Could you find every line in the records below that contains the word "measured" and copy it?

============

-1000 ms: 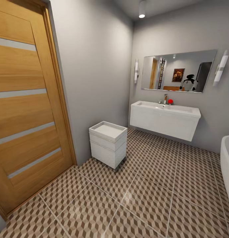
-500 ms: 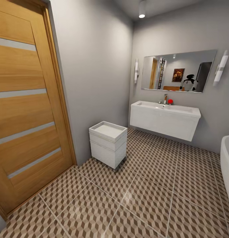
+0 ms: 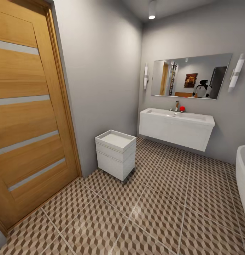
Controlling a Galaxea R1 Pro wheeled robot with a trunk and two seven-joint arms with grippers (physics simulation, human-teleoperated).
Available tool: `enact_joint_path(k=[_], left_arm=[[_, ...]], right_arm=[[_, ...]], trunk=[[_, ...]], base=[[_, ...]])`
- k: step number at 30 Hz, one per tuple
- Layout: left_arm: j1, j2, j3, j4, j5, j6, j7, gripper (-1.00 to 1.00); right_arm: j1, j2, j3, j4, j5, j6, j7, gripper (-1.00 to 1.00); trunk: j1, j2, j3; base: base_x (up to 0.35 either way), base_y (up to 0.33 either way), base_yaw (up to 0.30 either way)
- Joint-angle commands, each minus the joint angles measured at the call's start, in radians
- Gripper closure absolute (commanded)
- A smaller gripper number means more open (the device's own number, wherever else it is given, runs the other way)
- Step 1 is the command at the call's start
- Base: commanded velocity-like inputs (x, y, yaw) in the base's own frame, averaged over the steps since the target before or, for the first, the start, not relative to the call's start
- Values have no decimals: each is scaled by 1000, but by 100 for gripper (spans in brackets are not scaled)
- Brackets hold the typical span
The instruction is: Take the four mousetraps from the cabinet in the bathroom and place them on the bathroom floor. Make sure all four end up on the same floor surface, and ensure that at least two of them are either under or directly next to the same bathroom sink.
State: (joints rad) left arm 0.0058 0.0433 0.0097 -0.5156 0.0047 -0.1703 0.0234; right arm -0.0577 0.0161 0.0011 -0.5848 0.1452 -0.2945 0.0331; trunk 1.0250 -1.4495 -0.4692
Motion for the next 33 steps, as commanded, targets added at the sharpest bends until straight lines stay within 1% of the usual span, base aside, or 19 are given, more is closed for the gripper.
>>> enact_joint_path(k=[1,10,14,20,33], left_arm=[[0,0,0,-1,1,-1,3,-100],[0,5,1,-1,1,-2,3,-100],[0,4,1,0,1,-2,3,-100],[0,3,1,1,1,-2,3,-100],[1,3,0,1,1,-2,2,-100]], right_arm=[[-1,1,-2,1,7,-3,1,-100],[-1,2,-3,0,5,-7,-4,-100],[-1,2,-4,0,5,-7,-17,-100],[-1,2,-4,0,5,-8,-54,-100],[-1,4,-4,0,5,-8,-62,-100]], trunk=[[0,0,-1],[0,0,-1],[0,0,-1],[0,0,-1],[0,0,-1]], base=[[0,0,0],[0,0,0],[0,0,43],[0,0,214],[0,0,266]])
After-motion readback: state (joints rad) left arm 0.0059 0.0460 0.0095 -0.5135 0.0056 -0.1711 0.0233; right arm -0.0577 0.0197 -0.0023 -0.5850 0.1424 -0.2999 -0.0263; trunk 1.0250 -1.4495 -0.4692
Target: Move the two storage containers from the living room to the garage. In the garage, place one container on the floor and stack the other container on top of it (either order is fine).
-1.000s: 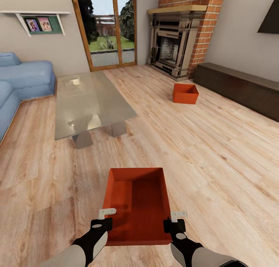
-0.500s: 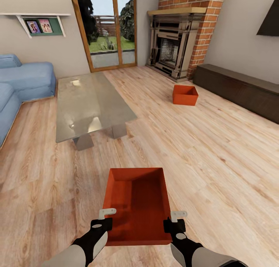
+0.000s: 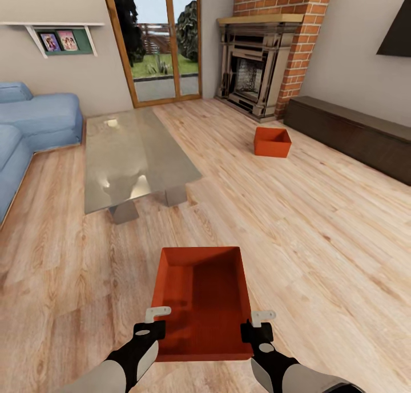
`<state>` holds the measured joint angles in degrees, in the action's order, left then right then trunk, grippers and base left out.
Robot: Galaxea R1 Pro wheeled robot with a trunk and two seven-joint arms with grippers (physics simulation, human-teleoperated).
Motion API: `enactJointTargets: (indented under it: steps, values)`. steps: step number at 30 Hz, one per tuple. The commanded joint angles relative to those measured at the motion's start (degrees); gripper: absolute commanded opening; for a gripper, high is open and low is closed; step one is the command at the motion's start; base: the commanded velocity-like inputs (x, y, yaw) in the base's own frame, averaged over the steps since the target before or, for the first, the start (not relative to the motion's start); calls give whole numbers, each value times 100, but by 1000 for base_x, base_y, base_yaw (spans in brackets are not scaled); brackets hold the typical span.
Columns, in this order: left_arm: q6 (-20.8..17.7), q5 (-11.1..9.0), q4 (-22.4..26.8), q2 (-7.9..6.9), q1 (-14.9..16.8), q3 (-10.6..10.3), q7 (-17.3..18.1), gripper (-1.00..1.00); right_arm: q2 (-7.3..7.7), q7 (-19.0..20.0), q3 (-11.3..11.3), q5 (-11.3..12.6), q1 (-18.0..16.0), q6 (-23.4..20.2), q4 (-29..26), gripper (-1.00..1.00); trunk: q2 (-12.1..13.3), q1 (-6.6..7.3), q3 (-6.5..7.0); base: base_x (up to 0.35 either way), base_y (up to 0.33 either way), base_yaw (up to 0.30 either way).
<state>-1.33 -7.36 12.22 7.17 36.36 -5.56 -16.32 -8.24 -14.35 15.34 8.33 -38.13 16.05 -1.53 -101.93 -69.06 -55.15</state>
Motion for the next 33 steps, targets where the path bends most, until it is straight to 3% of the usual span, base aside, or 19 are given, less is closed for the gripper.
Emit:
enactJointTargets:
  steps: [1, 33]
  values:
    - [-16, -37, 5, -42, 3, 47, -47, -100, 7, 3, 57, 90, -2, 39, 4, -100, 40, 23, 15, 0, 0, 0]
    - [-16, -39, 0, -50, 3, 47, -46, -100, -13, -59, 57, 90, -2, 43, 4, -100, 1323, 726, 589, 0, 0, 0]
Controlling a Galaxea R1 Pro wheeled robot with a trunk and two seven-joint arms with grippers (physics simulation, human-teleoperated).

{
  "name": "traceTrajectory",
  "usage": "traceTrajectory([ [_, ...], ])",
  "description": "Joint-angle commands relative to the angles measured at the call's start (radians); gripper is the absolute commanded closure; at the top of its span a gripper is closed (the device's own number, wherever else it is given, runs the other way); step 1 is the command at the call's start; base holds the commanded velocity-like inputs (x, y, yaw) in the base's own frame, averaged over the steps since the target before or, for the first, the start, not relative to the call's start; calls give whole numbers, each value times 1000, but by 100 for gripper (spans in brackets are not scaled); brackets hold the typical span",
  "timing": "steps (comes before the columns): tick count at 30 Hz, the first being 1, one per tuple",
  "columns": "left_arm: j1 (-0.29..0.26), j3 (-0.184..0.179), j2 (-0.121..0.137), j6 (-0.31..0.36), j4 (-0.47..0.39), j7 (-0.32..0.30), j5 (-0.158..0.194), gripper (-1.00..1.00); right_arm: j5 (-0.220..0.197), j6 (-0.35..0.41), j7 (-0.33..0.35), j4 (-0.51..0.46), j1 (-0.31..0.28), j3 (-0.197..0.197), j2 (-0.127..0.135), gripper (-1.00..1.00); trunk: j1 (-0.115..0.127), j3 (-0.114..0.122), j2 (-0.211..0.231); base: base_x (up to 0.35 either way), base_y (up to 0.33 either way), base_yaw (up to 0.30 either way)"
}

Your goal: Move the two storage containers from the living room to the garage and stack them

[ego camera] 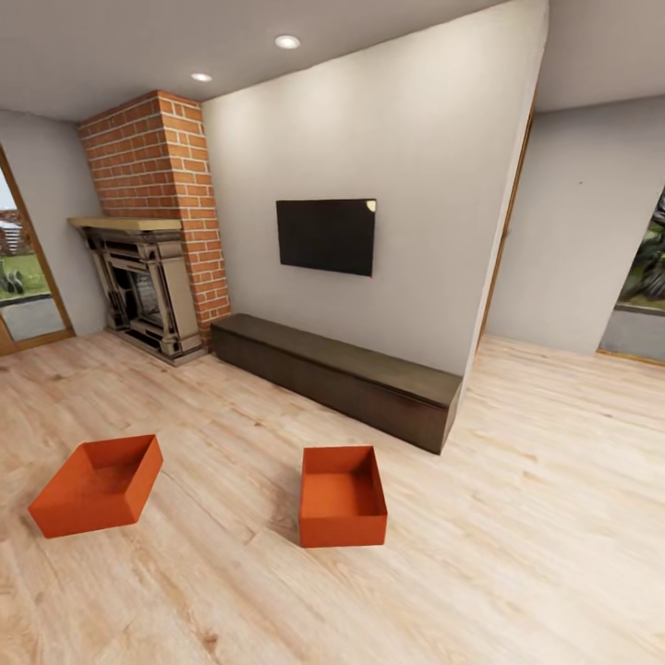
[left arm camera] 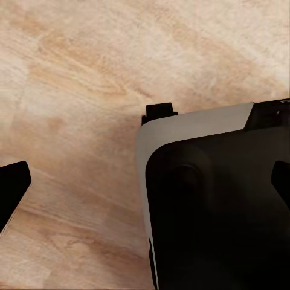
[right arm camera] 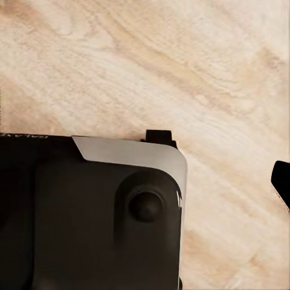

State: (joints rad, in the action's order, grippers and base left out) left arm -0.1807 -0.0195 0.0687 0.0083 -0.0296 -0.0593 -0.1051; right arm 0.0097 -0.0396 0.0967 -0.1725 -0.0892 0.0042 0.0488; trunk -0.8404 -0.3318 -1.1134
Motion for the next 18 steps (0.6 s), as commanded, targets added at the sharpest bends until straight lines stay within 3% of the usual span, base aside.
traceTrajectory([
  [1,0,-1,0,1,-1,-2,-10,-100,1,-3,3,1,-1,0,0,-100,-1,-1,-1,345,0,2],
  [18,0,-1,0,1,-1,-2,-10,-100,1,-3,3,1,-1,0,0,-100,-1,-1,-1,345,0,0],
])
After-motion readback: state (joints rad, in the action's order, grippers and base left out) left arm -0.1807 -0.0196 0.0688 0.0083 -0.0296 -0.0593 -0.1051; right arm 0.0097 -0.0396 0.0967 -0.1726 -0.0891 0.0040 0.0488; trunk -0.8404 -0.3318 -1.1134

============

# Task response:
- Joint-angle commands, each minus the joint angles measured at the call's start, in radians
`<state>` holds the measured joint angles in degrees, in the action's order, left then right then trunk, grippers and base left out.
Motion API: `enactJointTargets: (indented under it: steps, values)`. steps: step number at 30 Hz, one per tuple. The commanded joint angles relative to those measured at the motion's start (degrees); gripper: absolute commanded opening; for a gripper, high is open and low is closed; step one is the command at the motion's start; base: the commanded velocity-like inputs (x, y, yaw) in the base's own frame, averaged over the steps since the target before or, for the first, the start (not relative to the motion's start); calls give whole numbers, each value times 100, but by 1000 for base_x, base_y, base_yaw (spans in brackets are not scaled); brackets hold the typical span.
  "description": "Joint-angle commands relative to the angles measured at the call's start (radians); gripper is the absolute commanded closure; at the top of its span a gripper is closed (the device's own number, wherever else it is given, runs the other way); step 1 is the command at the call's start; base holds the commanded velocity-like inputs (x, y, yaw) in the base's own frame, averaged over the steps since the target before or, for the first, the start, not relative to the call's start; calls give whole numbers, each value times 1000, but by 100 for gripper (spans in brackets are not scaled); brackets hold the typical span",

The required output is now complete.